La chiesa riconosce che il primo fattore unificante tra gli uomini è l’appartenenza alla
comune umanità, che ha Dio come principio e come fine. Di qui l’esigenza di promuovere rapporti
di collaborazione a tutto raggio per il progresso del
bene. Riconosce anche che nelle altre
tradizione religiose vi sono riflessi della luce della Verità del Verbo (Gesù Cristo), e afferma che la
chiesa nulla rigetta di quanto di santo e giusto è dalle altre religioni insegnato e in esse vissuto.
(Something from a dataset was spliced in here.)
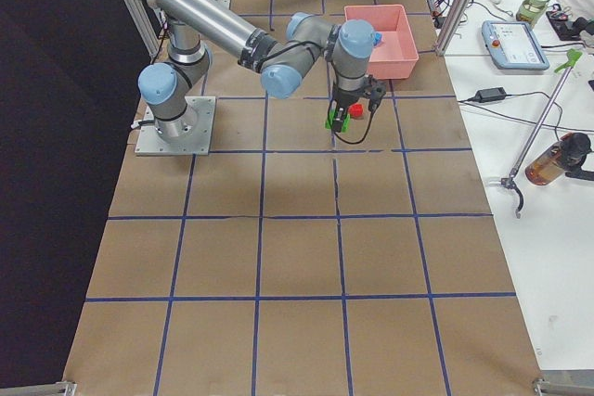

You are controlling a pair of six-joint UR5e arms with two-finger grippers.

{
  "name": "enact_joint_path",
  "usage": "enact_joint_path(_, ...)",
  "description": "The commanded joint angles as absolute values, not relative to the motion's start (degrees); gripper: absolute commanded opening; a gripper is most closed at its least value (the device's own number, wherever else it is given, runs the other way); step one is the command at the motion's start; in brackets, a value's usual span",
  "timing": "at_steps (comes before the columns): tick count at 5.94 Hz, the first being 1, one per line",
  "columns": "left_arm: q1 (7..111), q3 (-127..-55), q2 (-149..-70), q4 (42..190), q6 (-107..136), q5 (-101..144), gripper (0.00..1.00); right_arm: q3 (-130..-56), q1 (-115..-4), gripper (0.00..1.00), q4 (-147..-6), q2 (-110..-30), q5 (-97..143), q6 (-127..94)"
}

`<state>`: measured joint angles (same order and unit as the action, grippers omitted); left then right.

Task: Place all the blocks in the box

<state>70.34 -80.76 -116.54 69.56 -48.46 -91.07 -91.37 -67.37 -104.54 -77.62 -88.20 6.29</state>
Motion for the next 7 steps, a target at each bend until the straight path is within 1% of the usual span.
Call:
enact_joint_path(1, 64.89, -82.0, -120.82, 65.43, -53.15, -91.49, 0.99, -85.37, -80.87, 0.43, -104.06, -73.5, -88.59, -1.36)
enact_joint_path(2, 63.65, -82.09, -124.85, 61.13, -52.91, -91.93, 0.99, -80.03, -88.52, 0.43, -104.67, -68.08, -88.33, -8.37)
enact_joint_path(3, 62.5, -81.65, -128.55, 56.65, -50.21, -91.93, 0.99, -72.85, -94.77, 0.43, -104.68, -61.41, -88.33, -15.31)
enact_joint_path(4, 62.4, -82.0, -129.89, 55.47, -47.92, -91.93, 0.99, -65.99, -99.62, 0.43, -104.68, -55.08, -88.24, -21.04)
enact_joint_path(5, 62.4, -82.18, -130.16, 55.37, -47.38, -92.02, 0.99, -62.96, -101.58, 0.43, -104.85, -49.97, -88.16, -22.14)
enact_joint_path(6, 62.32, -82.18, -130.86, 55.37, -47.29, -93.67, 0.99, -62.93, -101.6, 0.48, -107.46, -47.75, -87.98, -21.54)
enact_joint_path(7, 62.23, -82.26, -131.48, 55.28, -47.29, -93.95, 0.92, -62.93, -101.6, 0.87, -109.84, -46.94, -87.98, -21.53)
Potremmo dire che l’esigenza di promuovere collaborazione e convergenze non è solo puro
volontarismo, ma si radica nel riconoscimento che le altre religioni hanno elementi di bene
concretamente presenti in esse, e che questi elementi possono fondare tale collaborazione.
Il dialogo è lo strumento che favorisce la mutua conoscenza e la ricerca di valori condivisi.
Nell’autocoscienza della chiesa cattolica tutti gli uomini restano ordinati alla Chiesa, perché
solo da Cristo si origina la salvezza e solo in Cristo si compie; la Chiesa, d’altra parte, nella sua
identità misterica (non riducibile alla sua espressione storica, ma neppure indipendente da essa)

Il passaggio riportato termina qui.